Question
1. Explain why these domino effects happen across various global industries and markets A. The domino effects happen across various global industries and markets because
1. Explain why these "domino effects" happen across various global industries and markets
A. The domino effects happen across various global industries and markets because of the trade that relies on resources that are unobtainable in one region, but abundant in another. For example, fruits like bananas may be more evident in rainforest regions like the Amazons, but scarce in more cold and Northern regions like the Arctics. When the main supplier is unable to supply the demand, the price of goods increases causing an imbalance of the economy in both regions.
2. Discuss why it is important for marketers to constantly scan and observe external global forces
A. It is important to scan and observe external global forces that may affect a market because of the appearance of competitors and potential threats. For example, the emergence of a new competitor which has cheaper import costs presents a threat of stealing consumers because of their low cost shipping. On the other hand, opportunities for success may present themselves in partnership opportunities or the business closure of another global competitor.
3. Provide at least one (1) example of a major event, such as the ones mentioned above (be it economic, military, political, etc.) that has caused a ripple effect across one or multiple industries and markets.
A. Currently, the biggest major event that is affecting multiple industries and markets is COVID-19. The global pandemic has caused closure of many businesses and the loss of income for many individuals. In addition, inflation became a critical problem for many people. Since people are not working, supplies are being expended but not replenished. Those who have lost their jobs have no money to pay their bills causing things such as rent was pushed back. If no one was paying their rent, who is paying the housing companies? Money is circulating for no one and this hurts everyone.

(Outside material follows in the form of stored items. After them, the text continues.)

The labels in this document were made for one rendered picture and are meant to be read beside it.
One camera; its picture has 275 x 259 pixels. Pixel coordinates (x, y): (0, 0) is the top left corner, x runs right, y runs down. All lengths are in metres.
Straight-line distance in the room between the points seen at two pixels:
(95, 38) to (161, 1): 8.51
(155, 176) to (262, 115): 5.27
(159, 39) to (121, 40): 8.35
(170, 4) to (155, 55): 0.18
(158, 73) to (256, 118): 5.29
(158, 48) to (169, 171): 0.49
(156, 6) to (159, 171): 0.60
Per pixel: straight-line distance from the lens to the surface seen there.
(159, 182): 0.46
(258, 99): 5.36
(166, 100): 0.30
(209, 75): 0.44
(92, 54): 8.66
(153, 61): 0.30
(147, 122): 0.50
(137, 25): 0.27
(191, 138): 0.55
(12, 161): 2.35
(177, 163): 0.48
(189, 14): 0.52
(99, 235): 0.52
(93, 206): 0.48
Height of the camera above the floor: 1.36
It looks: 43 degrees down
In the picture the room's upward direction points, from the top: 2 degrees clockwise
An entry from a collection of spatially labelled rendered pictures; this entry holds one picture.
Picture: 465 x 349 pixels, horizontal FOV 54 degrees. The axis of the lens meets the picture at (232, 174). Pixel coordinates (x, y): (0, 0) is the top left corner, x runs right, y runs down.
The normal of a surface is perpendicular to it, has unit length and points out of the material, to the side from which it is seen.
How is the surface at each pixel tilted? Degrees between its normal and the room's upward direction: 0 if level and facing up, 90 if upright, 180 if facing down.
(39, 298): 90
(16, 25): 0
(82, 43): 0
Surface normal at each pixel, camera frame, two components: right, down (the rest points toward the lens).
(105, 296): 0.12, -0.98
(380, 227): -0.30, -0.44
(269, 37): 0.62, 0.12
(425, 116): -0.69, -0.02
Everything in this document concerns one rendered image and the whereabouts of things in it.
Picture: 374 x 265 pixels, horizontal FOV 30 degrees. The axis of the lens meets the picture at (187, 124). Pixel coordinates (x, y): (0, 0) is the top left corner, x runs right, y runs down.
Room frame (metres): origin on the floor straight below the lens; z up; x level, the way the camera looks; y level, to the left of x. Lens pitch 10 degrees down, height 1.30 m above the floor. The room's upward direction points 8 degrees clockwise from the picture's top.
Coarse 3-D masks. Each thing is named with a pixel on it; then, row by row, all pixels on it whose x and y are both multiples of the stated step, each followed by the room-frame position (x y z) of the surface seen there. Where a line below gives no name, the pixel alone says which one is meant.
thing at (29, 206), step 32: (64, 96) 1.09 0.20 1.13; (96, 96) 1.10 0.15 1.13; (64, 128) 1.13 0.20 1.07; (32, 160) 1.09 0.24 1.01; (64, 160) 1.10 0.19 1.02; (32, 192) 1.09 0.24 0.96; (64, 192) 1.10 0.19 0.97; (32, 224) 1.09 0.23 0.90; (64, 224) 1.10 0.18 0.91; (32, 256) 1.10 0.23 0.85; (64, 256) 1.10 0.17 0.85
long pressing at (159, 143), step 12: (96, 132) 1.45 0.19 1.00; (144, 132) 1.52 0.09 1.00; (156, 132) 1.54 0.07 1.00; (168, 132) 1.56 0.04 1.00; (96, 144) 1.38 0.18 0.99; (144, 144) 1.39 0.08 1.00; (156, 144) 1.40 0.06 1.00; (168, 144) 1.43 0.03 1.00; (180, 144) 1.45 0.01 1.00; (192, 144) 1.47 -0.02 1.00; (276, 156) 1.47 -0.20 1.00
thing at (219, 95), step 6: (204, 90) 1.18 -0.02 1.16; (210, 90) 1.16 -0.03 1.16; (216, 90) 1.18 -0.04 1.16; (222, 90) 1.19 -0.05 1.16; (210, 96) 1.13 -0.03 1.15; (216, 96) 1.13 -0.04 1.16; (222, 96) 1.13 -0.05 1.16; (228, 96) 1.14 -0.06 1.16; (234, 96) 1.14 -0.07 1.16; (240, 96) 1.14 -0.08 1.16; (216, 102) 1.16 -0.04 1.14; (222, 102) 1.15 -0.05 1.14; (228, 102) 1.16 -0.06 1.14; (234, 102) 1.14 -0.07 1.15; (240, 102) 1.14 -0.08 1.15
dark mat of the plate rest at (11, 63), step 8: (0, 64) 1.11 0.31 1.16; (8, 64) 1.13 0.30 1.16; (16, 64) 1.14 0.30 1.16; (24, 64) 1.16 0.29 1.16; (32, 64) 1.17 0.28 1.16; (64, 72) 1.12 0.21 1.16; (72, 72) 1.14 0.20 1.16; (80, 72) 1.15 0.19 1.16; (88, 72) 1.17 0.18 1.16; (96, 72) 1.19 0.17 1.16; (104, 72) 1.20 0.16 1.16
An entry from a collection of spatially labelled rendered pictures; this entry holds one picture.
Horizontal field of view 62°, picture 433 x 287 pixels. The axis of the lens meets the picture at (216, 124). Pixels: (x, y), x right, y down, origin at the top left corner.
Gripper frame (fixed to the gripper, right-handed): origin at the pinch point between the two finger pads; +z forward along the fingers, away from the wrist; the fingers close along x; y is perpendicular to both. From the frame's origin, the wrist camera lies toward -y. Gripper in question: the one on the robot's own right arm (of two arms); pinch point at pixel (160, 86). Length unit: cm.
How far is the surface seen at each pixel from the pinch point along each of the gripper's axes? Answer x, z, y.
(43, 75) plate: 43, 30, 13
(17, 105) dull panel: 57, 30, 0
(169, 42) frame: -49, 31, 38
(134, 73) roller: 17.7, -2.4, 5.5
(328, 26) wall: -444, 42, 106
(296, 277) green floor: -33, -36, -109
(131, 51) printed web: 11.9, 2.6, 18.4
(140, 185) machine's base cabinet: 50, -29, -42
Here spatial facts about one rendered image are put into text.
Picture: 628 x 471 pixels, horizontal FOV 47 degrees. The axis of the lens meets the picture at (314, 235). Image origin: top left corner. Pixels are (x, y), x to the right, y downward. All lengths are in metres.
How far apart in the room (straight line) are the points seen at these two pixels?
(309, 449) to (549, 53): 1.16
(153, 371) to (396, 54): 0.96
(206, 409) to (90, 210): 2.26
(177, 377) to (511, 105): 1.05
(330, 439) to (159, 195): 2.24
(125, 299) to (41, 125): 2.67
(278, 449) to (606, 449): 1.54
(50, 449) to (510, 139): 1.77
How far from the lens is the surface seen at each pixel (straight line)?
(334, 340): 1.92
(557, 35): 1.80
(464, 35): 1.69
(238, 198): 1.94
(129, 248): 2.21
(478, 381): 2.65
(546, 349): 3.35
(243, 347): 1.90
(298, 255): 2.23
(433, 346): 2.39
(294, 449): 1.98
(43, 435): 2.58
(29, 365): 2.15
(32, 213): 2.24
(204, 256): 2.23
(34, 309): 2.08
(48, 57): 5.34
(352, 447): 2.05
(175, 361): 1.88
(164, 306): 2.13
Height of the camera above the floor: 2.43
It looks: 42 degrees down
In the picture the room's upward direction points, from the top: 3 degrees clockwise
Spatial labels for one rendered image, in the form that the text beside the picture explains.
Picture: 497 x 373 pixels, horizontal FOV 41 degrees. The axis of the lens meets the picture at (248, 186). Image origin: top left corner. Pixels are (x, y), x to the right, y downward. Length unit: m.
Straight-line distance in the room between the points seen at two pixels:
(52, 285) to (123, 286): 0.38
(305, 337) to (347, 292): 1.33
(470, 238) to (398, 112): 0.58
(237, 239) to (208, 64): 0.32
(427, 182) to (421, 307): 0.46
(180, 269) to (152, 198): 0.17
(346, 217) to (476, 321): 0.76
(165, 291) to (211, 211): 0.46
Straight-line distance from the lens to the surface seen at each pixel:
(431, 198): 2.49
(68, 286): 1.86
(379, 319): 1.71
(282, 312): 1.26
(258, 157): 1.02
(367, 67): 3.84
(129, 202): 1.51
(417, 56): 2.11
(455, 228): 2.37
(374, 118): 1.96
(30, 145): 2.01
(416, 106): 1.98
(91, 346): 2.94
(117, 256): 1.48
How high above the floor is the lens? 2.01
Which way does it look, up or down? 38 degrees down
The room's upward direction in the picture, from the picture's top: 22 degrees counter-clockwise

4. In your opinion, are we too reliant on foreign suppliers of energy and certain goods and/or resources?
A. To me, it's not a matter of being too reliant or not. The fact stands that if we need those resources, then we have to outsource them if we do not have our own. Rather, there is the option of substituting them with another resource, but not everything can be substituted.
References:
Duca, J. V., & Murphy, A. (2021). Why House prices surged as the COVID-19 pandemic took hold. Federal Reserve Bank of Dallas.
Bradley, C., & Stumpner, P. (2021). The impact of COVID-19 on capital markets, one year in. McKinsey & Company.